Número Nove e Ulisses


Seu único contato com o mundo era controlado.

Há alguns anos os humanos descobriram sua ilha e começaram a rondá-la com helicópteros e megafones, enchendo sua vida uma vez pacífica de ansiedade e perguntas.

Ele nunca pensara sobre como criava suas peças, como inventava suas criações ou como evoluía a si mesmo. Para ele era um processo natural. Durante a noite imaginava o que ficaria bom na ilha e pela manhã, vindo sempre do mesmo caminho, apareciam suas criações.

Numa noite imaginou um companheiro, alguém que lhe trouxesse desafios. Na manhã seguinte um robô com contador e perguntas com diversas opções apareceu. No início era algo simples, ele brincava de adivinhar a cor de frutas e acertar o nome de animais. Mas com o passar dos dias o robô passou a ter consciência e suas perguntas tornaram-se existenciais. Um ano após sua aparição o robô tinha controle sobre o clima e a vida de pequenos insetos. Depois de uma década o robô tinha controle sobre a vida de qualquer um e seus desafios eram cada vez mais complexos, com opções cada vez mais exuberantes.

Os humanos pararam de tentar acessar a ilha depois do robô criar consciência, pois suas brincadeiras já não eram mais tão simples e dóceis. Diversas celebridades e magnatas perderam entes queridos que nem sabiam sobre sua viagem até aquela ilha, por errar a respostas do desafio do robô.

Ulisses, o inventor era o único que o entendia. Não porque o tinha criado, mas porque passara todo o processo de seu desenvolvimento até aquele ponto ao seu lado. O robô tinha em suas costas um pequeno contador que começou com o número de 1 milhão. A cada desafio feito por ele, este número era reduzido. Não havia limite para seus desafios diários, só o que era necessário era que alguém lhe direcionasse a atenção. O tema era escolhido de acordo com o humor da pessoa que aceitasse brincar, a tecnologia do robô conseguia assuntos que realmente mexessem com o psicológico do sujeitado.

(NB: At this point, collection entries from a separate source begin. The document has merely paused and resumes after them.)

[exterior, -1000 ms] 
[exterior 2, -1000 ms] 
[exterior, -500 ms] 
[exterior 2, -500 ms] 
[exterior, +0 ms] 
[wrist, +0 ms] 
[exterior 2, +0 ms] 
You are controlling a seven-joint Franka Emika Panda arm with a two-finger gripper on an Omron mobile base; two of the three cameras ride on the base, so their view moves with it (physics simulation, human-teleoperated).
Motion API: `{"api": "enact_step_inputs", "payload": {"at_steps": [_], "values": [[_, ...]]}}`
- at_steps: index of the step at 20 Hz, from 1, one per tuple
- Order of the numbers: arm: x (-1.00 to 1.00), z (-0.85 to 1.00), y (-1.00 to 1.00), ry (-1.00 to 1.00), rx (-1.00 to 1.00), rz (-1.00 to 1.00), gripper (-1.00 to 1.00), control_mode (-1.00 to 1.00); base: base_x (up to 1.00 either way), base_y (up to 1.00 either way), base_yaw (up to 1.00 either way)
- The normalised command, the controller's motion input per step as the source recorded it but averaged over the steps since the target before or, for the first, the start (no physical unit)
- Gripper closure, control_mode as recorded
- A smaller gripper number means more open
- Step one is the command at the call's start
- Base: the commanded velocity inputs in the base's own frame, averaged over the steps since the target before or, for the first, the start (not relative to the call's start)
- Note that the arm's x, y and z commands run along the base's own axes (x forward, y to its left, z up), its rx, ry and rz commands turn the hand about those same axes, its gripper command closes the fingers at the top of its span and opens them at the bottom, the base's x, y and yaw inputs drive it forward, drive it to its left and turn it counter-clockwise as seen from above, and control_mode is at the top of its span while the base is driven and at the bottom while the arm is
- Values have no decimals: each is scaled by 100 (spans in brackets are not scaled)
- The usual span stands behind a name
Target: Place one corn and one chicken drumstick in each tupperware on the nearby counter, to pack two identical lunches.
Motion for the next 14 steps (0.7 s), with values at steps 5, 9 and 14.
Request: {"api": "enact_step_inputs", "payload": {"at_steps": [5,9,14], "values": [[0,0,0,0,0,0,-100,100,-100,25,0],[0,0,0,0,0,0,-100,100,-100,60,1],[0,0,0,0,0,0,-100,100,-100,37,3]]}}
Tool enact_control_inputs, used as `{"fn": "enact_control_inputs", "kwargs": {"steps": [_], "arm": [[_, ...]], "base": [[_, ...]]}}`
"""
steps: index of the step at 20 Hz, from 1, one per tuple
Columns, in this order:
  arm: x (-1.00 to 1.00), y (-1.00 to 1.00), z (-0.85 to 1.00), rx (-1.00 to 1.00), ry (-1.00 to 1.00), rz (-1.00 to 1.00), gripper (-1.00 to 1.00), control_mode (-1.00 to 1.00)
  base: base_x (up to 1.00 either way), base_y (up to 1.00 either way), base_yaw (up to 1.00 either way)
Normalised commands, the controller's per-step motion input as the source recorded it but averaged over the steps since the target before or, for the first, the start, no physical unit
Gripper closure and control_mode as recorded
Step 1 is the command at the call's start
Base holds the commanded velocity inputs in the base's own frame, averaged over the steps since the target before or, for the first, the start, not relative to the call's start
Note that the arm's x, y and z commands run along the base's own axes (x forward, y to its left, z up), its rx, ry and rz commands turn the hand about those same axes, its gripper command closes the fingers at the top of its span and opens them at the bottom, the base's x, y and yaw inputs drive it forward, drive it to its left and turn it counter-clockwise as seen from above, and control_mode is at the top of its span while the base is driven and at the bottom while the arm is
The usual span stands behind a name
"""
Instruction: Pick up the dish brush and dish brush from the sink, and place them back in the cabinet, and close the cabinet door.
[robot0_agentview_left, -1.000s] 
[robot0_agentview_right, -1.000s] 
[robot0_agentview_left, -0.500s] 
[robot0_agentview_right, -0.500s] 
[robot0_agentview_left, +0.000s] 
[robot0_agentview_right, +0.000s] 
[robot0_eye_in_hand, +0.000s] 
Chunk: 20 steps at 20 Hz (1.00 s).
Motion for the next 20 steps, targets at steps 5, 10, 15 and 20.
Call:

As invenções apareciam continuamente, em um determinado momento ele inventou robôs teatrais. Eles encenavam somente tragédias inomináveis que traumatizavam Ulisses todas as vezes. Um dia os robôs que assumiam qualquer forma assumiram a forma de 100 homens e uma mulher. Quando eles se dividiam, sua forma reduzia de tamanho pela metade, então quando chegaram a este número, estavam minúsculos. A ideia por trás disso era a proteção dos que estavam à sua volta. Como eles tinham um sub nível de consciência, a redução de tamanho impedia que eles tentassem uma dominação do mundo. Se sua multiplicação fosse extrema eles podiam até desaparecer.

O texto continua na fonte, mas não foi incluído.